Langit di luar jendela pesawat berwarna kelam. Malam sudah merayap sempurna. Di balik kaca kecil itu, hanya kelap-kelip samar lampu sayap yang menemani perjalanan panjang kami menuju Paris. Detik berjalan lambat. Suasana kabin yang sunyi seperti mengurungku dalam perang batin yang tak berujung.

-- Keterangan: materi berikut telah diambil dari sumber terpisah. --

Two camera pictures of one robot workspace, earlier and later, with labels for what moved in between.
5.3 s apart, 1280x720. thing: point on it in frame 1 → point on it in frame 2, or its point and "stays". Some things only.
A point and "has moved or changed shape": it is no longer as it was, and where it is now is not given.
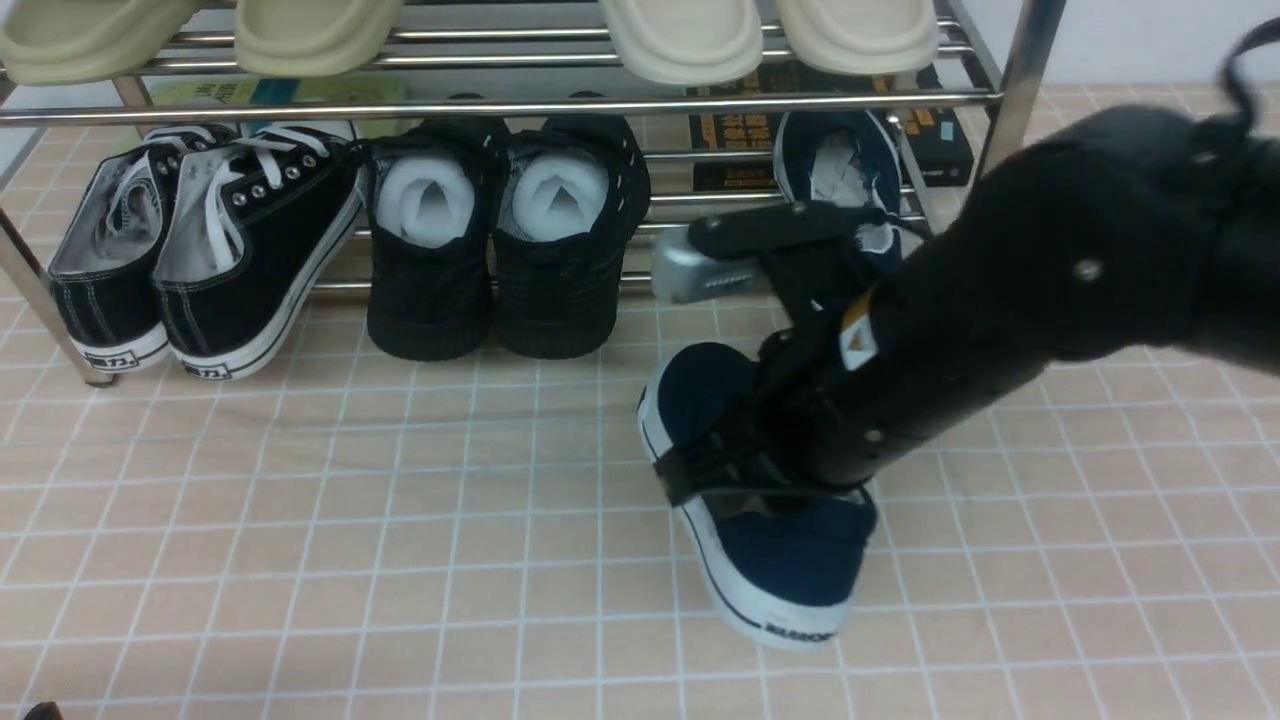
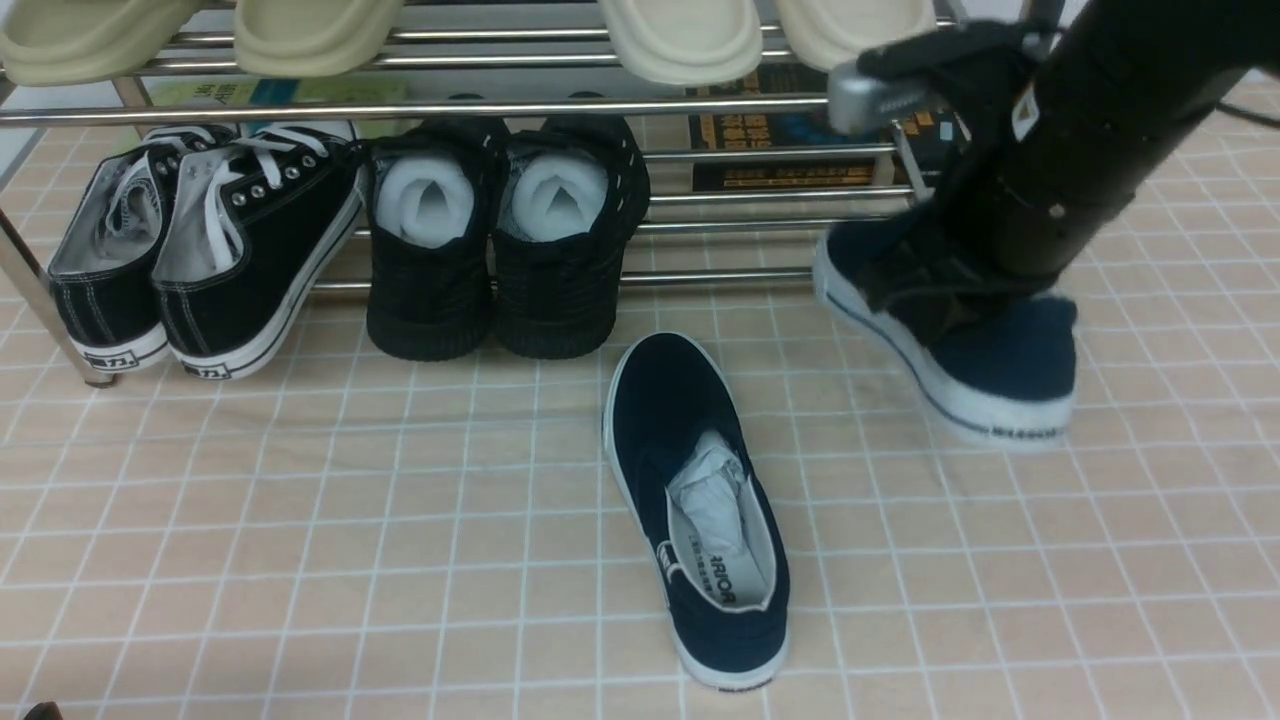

Di antara ribuan pertanyaan yang menyesaki kepalaku, ada satu yang berbisik paling lantang di dalam hati:
Apa istri Aslan tidak ikut dengannya? Apakah dia tidak cemburu? Tidak marah?
Karena saat aku melintasi bilik kursinya tadi, aku tidak melihat bayangan wanita itu. Tidak ada tanda-tanda perempuan yang selama ini kudengar telah menjadi pendamping hidupnya. Kosong. Hanya dia dan kesunyian yang menggantung di bangku sebelahnya.